(Stored items from a collection)

BEGIN

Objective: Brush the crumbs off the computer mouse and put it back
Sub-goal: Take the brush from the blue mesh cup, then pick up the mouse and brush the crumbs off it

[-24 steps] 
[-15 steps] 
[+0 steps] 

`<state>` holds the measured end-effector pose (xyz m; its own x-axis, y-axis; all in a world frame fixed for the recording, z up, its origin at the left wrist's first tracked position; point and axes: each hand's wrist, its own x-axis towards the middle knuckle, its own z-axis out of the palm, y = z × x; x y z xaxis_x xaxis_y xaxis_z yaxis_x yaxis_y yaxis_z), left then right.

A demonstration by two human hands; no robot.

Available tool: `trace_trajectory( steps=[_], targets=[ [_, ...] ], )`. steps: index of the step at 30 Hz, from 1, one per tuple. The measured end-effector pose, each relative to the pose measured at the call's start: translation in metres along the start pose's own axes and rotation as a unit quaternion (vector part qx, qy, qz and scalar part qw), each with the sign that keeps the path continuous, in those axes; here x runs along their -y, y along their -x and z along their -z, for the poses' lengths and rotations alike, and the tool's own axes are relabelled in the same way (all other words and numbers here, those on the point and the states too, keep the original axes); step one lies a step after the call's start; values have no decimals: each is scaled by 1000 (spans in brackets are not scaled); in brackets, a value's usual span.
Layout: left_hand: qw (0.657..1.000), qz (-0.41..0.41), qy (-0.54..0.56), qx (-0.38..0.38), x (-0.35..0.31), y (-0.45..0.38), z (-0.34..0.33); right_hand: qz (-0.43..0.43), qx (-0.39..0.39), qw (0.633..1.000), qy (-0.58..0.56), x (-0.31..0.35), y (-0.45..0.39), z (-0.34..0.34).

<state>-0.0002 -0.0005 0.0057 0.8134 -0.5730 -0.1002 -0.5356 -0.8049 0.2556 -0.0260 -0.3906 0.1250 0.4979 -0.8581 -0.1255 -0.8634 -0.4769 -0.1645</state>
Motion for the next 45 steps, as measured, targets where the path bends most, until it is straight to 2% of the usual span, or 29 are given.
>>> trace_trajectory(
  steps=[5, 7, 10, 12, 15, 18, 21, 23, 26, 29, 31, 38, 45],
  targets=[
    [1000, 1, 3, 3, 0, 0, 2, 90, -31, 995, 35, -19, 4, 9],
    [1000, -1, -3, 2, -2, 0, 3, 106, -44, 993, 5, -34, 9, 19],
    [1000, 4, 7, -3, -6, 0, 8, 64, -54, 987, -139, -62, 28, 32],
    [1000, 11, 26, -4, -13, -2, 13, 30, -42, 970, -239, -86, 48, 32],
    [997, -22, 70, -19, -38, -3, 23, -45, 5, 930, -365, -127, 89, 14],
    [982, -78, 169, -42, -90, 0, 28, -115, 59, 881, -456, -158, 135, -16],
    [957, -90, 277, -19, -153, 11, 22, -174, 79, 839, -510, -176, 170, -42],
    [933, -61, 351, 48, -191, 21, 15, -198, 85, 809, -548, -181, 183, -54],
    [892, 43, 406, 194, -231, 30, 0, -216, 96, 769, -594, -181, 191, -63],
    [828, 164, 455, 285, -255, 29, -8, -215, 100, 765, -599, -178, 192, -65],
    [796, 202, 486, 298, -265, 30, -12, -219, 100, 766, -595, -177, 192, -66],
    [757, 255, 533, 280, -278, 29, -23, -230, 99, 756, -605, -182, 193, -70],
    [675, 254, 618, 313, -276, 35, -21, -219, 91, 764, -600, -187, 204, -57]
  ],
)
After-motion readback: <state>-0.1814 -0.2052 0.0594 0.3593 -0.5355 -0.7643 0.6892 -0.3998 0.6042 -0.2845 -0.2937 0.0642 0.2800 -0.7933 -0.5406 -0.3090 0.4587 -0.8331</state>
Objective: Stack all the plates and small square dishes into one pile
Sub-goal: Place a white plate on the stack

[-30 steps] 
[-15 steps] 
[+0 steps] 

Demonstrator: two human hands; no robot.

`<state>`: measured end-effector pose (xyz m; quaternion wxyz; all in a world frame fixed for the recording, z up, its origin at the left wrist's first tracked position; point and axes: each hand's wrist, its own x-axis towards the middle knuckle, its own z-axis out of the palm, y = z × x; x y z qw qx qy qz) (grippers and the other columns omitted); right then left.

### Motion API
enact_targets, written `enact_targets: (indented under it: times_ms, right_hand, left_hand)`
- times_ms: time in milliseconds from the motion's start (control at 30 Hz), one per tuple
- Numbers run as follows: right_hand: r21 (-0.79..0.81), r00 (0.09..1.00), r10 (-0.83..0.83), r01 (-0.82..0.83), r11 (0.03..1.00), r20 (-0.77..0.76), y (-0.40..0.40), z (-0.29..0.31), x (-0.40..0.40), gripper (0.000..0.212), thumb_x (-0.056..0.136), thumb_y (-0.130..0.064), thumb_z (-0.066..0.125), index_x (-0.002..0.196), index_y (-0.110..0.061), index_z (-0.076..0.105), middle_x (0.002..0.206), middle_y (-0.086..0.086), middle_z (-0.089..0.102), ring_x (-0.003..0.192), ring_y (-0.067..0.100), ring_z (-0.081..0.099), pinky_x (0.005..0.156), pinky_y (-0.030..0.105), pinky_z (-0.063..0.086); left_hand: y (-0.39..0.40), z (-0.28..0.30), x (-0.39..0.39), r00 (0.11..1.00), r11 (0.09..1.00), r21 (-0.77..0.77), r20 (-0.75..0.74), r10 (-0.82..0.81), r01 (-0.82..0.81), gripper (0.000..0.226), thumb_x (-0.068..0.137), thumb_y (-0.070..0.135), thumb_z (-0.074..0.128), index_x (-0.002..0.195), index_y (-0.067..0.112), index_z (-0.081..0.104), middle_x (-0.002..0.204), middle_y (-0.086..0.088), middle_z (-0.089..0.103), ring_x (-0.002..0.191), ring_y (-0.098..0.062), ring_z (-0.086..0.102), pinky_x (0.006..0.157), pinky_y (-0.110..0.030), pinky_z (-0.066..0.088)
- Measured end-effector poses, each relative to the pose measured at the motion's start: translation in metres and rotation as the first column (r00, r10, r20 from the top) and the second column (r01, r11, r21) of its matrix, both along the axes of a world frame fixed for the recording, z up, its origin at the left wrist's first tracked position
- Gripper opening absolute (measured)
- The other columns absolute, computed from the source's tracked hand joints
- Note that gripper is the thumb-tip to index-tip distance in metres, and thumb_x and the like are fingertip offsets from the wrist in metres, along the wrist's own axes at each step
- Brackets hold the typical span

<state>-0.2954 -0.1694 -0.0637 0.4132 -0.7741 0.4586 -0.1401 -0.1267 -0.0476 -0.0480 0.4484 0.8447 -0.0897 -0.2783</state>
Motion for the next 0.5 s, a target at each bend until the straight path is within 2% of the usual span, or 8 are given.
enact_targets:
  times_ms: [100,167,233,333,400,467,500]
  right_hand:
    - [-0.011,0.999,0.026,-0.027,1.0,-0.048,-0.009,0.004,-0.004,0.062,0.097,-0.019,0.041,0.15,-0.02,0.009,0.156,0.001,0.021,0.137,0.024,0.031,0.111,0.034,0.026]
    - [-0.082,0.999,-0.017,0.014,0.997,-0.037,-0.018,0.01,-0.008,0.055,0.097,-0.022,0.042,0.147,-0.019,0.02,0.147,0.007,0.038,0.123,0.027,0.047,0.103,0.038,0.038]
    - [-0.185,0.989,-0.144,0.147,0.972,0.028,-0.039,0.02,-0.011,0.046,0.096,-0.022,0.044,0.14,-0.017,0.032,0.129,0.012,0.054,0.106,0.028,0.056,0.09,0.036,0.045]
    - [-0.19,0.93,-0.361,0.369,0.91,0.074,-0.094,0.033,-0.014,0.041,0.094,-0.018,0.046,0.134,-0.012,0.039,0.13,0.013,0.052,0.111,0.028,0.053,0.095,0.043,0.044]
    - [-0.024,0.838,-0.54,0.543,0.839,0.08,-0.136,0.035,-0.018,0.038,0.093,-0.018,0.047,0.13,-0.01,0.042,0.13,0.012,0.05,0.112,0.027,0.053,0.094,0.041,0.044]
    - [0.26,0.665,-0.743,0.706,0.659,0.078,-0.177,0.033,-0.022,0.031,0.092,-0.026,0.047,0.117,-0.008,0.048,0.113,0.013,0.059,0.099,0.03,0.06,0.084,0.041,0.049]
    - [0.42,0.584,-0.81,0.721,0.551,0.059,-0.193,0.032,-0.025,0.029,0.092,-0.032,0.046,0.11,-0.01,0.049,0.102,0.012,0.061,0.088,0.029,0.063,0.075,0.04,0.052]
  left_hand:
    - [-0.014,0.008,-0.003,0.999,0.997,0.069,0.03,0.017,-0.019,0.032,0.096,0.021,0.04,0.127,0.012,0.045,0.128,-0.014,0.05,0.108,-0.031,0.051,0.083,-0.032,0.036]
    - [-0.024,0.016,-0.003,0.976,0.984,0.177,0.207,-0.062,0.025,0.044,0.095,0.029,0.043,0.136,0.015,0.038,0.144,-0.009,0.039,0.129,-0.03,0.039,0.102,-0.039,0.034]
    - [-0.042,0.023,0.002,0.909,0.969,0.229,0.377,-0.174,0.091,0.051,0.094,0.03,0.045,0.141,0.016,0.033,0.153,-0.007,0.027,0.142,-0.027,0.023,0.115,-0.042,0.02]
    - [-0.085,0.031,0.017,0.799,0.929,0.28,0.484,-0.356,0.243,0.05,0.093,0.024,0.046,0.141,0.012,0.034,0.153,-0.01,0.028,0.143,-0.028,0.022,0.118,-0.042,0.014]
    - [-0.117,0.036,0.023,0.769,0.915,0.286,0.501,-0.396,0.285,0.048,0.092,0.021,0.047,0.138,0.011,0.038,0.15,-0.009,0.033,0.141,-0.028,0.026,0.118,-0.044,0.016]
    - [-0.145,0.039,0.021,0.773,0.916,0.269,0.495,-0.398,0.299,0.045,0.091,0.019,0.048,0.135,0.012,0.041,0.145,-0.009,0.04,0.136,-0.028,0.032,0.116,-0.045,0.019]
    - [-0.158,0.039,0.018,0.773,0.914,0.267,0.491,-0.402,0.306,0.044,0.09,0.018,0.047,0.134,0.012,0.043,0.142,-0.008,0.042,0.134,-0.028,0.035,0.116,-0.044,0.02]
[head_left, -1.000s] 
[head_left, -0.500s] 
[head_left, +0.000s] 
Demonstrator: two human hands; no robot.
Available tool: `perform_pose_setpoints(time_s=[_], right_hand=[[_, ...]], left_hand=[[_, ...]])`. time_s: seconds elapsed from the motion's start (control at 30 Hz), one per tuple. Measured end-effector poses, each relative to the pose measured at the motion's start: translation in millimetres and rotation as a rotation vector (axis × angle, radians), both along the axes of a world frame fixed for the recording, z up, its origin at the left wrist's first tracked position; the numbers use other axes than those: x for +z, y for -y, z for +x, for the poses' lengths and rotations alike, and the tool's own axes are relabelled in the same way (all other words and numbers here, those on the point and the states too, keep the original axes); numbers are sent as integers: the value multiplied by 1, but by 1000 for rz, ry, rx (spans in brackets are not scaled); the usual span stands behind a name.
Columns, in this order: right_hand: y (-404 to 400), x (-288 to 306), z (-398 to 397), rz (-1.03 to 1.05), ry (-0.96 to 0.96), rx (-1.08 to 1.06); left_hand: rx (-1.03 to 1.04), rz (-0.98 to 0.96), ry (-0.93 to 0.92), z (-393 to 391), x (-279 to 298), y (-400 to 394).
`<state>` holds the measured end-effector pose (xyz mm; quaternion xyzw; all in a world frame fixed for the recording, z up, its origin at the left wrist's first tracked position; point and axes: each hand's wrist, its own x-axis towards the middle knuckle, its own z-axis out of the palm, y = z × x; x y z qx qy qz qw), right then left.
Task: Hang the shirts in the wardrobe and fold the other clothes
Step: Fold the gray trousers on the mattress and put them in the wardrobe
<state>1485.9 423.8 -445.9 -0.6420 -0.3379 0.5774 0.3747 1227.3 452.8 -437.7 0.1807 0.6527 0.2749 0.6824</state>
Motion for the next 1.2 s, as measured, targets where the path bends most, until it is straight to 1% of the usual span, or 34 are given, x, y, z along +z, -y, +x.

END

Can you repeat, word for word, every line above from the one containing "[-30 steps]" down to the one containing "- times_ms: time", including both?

[-30 steps] 
[-15 steps] 
[+0 steps] 

Demonstrator: two human hands; no robot.

`<state>`: measured end-effector pose (xyz m; quaternion wxyz; all in a world frame fixed for the recording, z up, its origin at the left wrist's first tracked position; point and axes: each hand's wrist, its own x-axis towards the middle knuckle, its own z-axis out of the palm, y = z × x; x y z qw qx qy qz) (grippers and the other columns omitted); right then left.

### Motion API
enact_targets, written `enact_targets: (indented under it: times_ms, right_hand, left_hand)`
- times_ms: time in milliseconds from the motion's start (control at 30 Hz), one per tuple

This exercise is now done.